Work order: After locating the line that contains "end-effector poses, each" in the data below, set down exactly that line and each one after it through the line that contains "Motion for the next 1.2", and nothing more.
#### Material for the task ####
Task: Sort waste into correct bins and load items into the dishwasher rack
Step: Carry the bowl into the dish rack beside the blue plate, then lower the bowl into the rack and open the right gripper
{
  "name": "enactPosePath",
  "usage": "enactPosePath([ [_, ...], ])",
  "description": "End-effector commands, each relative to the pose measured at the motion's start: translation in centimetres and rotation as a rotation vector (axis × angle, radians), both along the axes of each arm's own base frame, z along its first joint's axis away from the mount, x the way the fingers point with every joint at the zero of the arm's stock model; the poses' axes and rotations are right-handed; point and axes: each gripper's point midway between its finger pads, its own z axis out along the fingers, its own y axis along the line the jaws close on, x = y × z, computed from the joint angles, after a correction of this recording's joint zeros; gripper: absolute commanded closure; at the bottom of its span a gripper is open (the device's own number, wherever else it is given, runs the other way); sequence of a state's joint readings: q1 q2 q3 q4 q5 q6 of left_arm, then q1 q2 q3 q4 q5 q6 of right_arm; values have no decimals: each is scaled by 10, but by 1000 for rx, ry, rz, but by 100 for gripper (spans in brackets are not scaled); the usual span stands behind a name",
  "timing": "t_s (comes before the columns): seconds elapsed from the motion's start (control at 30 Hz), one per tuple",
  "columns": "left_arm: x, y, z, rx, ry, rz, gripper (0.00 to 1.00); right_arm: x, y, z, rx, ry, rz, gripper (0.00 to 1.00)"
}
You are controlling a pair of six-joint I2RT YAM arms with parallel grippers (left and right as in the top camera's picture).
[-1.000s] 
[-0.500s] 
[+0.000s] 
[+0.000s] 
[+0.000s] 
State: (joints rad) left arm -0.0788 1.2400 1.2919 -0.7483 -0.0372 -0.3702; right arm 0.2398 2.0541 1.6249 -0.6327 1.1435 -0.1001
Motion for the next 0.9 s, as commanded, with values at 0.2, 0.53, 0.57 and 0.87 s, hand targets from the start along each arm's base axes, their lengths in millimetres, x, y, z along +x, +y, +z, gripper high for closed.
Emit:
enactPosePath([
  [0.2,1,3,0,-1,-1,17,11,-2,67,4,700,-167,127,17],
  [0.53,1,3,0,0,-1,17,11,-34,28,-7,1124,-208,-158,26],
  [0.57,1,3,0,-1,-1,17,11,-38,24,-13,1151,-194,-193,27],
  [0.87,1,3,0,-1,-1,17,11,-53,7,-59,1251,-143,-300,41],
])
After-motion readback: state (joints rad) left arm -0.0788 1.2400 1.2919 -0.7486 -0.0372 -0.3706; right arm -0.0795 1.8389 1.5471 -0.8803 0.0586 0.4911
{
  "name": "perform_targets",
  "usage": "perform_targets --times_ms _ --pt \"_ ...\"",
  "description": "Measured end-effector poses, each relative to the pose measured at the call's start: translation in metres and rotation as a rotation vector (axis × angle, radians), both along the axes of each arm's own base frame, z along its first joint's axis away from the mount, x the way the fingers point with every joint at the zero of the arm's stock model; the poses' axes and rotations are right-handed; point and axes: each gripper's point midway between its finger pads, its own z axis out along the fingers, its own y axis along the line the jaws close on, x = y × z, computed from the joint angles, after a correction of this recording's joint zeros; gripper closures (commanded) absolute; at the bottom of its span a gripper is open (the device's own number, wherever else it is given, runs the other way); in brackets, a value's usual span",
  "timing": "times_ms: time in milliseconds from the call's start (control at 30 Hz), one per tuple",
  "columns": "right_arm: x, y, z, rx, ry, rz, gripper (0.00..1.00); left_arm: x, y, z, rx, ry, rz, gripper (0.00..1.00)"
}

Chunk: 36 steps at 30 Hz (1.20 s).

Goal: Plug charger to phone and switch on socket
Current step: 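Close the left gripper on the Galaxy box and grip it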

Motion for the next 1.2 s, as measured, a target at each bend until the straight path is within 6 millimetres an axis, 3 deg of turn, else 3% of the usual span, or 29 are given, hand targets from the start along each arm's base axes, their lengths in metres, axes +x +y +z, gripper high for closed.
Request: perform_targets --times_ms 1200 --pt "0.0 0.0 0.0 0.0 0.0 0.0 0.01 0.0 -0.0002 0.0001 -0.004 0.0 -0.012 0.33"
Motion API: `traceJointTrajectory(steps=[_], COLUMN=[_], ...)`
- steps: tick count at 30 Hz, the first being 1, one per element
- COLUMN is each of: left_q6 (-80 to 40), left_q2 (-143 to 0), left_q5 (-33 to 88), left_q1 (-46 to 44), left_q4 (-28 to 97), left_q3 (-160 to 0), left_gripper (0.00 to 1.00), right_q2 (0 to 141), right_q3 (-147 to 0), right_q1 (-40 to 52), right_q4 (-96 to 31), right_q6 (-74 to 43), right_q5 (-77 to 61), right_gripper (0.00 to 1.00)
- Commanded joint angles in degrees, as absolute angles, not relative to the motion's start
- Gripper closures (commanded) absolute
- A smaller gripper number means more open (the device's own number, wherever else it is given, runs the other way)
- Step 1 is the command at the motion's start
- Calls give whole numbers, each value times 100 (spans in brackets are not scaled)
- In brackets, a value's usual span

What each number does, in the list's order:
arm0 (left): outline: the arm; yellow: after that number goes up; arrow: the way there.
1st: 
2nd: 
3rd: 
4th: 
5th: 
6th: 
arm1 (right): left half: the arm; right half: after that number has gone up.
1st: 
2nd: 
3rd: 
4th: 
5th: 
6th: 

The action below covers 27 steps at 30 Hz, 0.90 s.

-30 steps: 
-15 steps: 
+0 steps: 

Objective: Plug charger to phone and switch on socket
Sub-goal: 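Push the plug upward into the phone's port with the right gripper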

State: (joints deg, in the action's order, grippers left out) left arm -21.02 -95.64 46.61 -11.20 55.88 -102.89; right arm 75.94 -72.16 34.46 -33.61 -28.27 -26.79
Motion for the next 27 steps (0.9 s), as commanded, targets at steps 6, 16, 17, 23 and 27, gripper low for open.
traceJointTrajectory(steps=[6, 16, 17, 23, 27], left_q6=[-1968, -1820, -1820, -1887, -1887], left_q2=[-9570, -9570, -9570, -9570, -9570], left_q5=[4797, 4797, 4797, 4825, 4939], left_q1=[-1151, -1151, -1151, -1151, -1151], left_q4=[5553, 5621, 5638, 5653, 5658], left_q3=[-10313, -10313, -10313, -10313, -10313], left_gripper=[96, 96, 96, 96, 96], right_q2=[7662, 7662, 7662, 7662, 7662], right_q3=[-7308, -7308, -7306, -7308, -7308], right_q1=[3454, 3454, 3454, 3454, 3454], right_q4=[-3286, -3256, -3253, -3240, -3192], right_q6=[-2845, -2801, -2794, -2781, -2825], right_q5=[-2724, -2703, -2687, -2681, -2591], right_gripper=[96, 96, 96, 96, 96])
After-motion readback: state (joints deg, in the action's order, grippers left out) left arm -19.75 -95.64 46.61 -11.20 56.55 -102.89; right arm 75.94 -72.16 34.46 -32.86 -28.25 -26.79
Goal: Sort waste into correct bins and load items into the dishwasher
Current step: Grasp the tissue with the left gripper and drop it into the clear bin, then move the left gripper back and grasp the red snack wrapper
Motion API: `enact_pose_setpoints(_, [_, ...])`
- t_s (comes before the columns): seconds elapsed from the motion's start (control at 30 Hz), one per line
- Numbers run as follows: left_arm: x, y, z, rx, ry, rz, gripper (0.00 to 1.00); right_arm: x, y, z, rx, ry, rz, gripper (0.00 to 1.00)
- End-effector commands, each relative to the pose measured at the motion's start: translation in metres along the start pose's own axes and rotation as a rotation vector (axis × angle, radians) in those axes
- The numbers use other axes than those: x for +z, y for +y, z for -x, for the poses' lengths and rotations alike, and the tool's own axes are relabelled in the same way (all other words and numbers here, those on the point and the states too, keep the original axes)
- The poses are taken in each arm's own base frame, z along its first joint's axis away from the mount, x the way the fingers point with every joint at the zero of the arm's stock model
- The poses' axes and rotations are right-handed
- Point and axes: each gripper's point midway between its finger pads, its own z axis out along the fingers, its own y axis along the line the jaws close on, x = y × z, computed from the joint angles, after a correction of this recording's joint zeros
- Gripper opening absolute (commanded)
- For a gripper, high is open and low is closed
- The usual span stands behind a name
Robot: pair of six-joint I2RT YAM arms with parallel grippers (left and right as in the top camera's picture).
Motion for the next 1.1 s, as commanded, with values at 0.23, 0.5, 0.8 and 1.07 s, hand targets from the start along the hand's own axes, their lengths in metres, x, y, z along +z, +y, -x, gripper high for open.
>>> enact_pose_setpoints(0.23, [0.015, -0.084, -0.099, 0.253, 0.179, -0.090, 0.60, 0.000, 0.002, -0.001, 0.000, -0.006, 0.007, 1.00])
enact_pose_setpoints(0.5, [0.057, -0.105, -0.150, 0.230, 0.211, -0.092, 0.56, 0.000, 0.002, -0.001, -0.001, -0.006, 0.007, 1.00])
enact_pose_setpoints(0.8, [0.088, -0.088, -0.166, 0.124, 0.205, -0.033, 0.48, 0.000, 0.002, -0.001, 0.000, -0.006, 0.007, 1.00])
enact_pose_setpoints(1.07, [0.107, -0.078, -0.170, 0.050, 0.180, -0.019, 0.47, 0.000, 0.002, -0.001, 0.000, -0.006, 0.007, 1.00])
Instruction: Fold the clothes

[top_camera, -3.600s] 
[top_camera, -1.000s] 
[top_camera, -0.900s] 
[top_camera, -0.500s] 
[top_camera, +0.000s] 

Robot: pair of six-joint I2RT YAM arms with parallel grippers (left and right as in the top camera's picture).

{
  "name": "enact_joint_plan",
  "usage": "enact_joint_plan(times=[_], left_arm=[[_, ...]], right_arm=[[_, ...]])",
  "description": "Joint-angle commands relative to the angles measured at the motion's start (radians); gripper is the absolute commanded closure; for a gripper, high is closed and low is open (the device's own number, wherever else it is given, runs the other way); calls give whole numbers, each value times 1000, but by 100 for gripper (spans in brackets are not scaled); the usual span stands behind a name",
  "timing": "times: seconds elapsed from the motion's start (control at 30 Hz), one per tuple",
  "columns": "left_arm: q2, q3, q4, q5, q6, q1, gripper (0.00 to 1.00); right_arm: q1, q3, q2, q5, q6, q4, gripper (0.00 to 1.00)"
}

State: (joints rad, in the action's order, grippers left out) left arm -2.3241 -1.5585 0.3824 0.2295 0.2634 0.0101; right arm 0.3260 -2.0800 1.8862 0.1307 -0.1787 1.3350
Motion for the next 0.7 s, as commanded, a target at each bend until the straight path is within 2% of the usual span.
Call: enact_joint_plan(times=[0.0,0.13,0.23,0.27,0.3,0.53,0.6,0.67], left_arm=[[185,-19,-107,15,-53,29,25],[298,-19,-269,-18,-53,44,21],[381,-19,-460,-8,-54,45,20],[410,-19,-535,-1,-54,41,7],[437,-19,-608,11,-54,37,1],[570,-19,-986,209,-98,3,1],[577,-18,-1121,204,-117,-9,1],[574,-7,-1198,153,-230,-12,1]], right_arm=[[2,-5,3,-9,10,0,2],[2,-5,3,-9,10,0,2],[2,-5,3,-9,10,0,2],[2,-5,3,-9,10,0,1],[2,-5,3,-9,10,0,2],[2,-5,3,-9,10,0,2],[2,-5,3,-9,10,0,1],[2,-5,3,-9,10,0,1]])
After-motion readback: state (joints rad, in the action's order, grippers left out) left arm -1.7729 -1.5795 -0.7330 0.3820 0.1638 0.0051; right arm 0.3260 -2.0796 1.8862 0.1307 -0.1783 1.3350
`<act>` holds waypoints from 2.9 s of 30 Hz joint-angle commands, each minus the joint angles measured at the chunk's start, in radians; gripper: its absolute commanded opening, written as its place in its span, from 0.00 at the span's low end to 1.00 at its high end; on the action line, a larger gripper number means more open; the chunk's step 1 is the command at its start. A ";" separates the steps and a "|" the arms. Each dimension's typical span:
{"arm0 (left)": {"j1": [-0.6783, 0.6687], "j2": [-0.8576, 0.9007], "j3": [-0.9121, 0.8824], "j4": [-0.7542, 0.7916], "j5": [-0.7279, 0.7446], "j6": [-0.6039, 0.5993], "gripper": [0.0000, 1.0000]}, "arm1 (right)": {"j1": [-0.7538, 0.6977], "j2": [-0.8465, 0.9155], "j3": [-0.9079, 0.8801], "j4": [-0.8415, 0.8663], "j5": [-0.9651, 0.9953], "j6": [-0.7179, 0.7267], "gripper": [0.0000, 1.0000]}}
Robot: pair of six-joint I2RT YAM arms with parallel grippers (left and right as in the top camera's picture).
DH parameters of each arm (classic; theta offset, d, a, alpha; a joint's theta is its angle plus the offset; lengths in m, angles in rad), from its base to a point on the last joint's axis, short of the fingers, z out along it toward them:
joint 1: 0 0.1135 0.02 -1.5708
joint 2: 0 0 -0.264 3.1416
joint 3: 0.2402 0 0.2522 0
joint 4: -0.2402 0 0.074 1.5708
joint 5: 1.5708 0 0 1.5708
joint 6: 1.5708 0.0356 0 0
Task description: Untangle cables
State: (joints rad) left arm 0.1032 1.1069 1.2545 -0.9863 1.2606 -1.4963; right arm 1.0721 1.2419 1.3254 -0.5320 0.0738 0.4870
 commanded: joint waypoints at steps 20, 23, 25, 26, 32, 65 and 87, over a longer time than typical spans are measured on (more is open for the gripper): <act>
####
Answer to this task:
  "description": "Measured end-effector poses, each relative to the pose measured at the call's start: translation in metres and rotation as a rotation vector (axis × angle, radians), both along the axes of each arm's own base frame, z along its first joint's axis away from the mount, x the way the fingers point with every joint at the zero of the arm's stock model; the poses' axes and rotations are right-handed; point and axes: each gripper's point midway between its finger pads, its own z axis out along the fingers, its own y axis along the line the jaws close on, x = y × z, computed from the joint angles, after a correction of this recording's joint zeros; gripper closures (commanded) absolute; at the bottom of its span a gripper is open (the device's own number, wherever else it is given, runs the other way); in brackets, a value's usual span",
  "timing": "times_ms: time in milliseconds from the call's start (control at 30 Hz), one per tuple",
  "columns": "right_arm: x, y, z, rx, ry, rz, gripper (0.00..1.00); left_arm: x, y, z, rx, ry, rz, gripper (0.00..1.00)"
}

Chunk: 36 steps at 30 Hz (1.20 s).

Goal: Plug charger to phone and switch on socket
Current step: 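Close the left gripper on the Galaxy box and grip it
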
Motion for the next 1.2 s, as measured, a target at each bend until the straight path is within 6 millimetres an axis, 3 deg of turn, else 3% of the usual span, or 29 are given, hand targets from the start along each arm's base axes, their lengths in metres, axes +x +y +z, gripper high for closed.

Nothing remains to be done, and the exercise is complete.